▶ [Task directions]: Repeat the data below exactly, dropping any pictures it holds.

▶ [Information supplied]:
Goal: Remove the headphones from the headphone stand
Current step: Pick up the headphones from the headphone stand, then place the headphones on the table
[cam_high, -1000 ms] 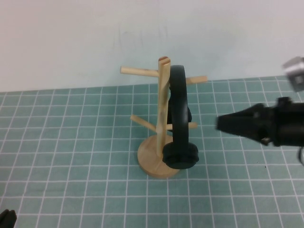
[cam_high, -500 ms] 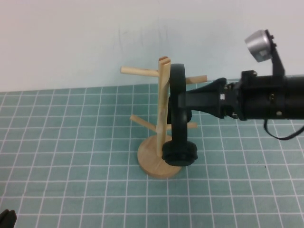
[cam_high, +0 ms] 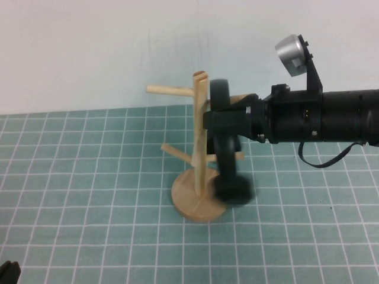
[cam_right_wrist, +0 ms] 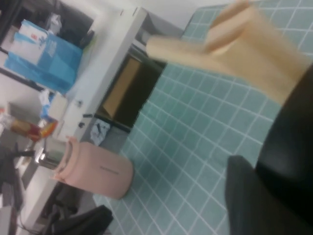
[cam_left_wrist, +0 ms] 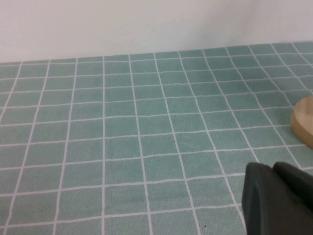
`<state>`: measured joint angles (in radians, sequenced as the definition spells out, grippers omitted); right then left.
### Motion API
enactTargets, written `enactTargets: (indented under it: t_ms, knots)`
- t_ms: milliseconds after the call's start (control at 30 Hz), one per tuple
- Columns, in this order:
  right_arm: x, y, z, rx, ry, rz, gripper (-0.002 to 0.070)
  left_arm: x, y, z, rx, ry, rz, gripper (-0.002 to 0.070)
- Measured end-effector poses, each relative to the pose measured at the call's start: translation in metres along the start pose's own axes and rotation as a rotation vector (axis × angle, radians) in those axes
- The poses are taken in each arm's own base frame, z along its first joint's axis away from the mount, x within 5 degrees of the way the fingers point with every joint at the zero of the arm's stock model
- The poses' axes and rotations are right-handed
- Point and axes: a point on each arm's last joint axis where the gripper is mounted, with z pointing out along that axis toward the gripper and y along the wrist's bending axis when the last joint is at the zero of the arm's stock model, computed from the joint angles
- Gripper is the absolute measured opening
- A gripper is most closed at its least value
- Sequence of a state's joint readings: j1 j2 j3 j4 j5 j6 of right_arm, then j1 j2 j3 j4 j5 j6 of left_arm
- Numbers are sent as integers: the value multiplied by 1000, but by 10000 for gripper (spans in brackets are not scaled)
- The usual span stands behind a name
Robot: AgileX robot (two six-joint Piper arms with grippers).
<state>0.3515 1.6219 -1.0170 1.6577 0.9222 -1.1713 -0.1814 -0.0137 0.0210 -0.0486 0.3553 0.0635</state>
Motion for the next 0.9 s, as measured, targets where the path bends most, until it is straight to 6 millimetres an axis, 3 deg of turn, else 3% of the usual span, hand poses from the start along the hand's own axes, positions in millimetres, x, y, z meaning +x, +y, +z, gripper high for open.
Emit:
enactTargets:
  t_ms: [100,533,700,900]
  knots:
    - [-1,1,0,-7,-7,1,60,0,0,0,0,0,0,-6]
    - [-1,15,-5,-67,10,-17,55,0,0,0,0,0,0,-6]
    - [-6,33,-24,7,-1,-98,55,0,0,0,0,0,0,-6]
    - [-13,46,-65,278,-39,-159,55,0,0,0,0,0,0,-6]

▶ [Response]:
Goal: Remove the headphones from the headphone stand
Current step: Pick up the headphones from the headphone stand, then place the headphones on the table
[cam_high, -1000 ms] 
[cam_high, -500 ms] 
[cam_high, +0 ms] 
[cam_right_wrist, +0 ms] 
[cam_left_wrist, +0 ms] 
`<state>`: measured joint angles (in radians, sequenced as the definition spells out, grippers omitted); right then left.
### Motion API
enactTargets, written `enactTargets: (indented under it: t_ms, knots)`
- t_ms: milliseconds after the call's start (control at 30 Hz), one per tuple
- Columns, in this order:
  right_arm: x, y, z, rx, ry, rz, gripper (-0.002 to 0.070)
  left_arm: x, y, z, rx, ry, rz, gripper (-0.002 to 0.070)
- Measured end-effector poses, each relative to the pose measured at the call's start: translation in metres along the start pose's own axes and rotation as a rotation vector (axis × angle, radians) in those axes
- The poses are taken in each arm's own base frame, z along its first joint's axis away from the mount, x within 5 degrees of the way the fingers point with every joint at the zero of the arm's stock model
- The poses' axes and rotations are right-handed
- Point and axes: a point on each arm's last joint axis where the gripper is mounted, with z pointing out along that axis toward the gripper and y along the wrist's bending axis when the last joint is at the zero of the arm's stock model, computed from the joint angles
- Gripper is the absolute measured opening
- A gripper is most closed at its least value
- Sequence of a state's joint readings: j1 j2 j3 j4 j5 j6 of right_arm, then j1 j2 j3 j4 j5 j6 of left_arm
- Numbers are sent as integers: the value multiplied by 1000, but by 10000 for gripper (spans in brackets are not scaled)
- The usual span stands behind a name
Robot: AgileX robot (two six-joint Piper arms with grippers).
<state>0.3515 1.6219 -1.0170 1.6577 0.9222 -1.1713 -0.1814 -0.0137 0.0210 -0.0486 0.3553 0.0635</state>
Motion for the next 0.9 s, as measured, targets where the path bends most, until it is straight to 6 millimetres an axis, 3 deg of turn, else 3% of the usual span, hand poses from the start along the hand's own axes, positions in millimetres, x, y, z meaning +x, +y, +z, gripper high for open.
Emit:
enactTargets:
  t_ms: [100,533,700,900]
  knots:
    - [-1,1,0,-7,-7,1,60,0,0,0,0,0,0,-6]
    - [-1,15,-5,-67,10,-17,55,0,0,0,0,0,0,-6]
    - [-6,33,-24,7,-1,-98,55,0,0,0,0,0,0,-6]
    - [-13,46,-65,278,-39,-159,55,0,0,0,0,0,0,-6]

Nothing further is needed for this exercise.